**Input data:**
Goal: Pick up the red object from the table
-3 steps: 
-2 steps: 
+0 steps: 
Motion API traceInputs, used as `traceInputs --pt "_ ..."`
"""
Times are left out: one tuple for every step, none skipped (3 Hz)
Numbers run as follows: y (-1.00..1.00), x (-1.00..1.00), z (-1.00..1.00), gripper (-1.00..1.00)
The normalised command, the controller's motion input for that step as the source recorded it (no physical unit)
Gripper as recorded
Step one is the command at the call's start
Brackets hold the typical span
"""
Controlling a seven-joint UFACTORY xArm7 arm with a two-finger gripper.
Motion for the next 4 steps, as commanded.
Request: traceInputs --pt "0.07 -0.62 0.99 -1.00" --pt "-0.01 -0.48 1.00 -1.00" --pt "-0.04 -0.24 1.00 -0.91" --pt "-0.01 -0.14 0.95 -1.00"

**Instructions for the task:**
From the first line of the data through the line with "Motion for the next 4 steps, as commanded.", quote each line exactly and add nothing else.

**Answer to the problem:**
Goal: Pick up the red object from the table
-3 steps: 
-2 steps: 
+0 steps: 
Motion API traceInputs, used as `traceInputs --pt "_ ..."`
"""
Times are left out: one tuple for every step, none skipped (3 Hz)
Numbers run as follows: y (-1.00..1.00), x (-1.00..1.00), z (-1.00..1.00), gripper (-1.00..1.00)
The normalised command, the controller's motion input for that step as the source recorded it (no physical unit)
Gripper as recorded
Step one is the command at the call's start
Brackets hold the typical span
"""
Controlling a seven-joint UFACTORY xArm7 arm with a two-finger gripper.
Motion for the next 4 steps, as commanded.

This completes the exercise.